Find how many lines below hold "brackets", then state that number by itself.
↓↓↓
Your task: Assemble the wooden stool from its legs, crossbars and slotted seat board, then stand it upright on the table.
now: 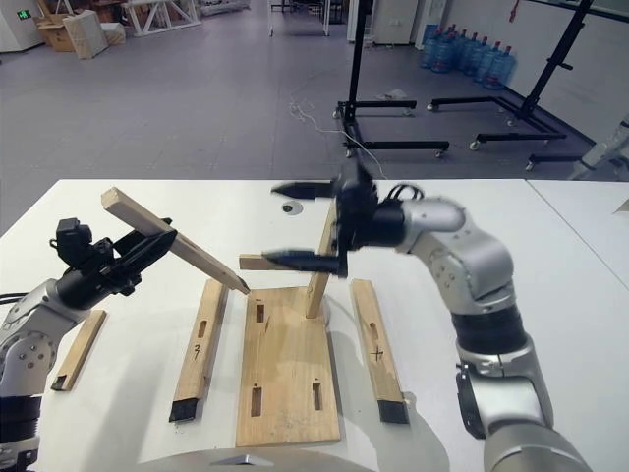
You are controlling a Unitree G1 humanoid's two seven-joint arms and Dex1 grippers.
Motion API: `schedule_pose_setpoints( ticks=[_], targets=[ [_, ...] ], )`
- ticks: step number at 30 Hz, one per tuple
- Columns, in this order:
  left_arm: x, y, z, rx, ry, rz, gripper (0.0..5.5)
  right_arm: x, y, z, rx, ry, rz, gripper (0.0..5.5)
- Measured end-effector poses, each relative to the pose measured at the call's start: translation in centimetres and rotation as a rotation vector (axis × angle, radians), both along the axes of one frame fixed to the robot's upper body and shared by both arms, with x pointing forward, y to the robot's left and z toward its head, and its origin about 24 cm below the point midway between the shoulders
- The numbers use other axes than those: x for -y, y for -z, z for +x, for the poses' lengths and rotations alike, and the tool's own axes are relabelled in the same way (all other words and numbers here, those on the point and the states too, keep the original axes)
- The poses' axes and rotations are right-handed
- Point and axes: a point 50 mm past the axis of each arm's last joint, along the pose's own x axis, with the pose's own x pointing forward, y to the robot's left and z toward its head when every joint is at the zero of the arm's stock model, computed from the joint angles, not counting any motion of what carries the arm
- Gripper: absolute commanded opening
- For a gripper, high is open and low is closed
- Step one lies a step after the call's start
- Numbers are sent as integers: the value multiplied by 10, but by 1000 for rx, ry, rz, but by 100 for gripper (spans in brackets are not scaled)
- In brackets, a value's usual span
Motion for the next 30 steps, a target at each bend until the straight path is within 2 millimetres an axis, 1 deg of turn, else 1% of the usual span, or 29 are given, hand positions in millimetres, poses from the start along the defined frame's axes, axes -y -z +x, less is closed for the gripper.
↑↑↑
## Answer section
2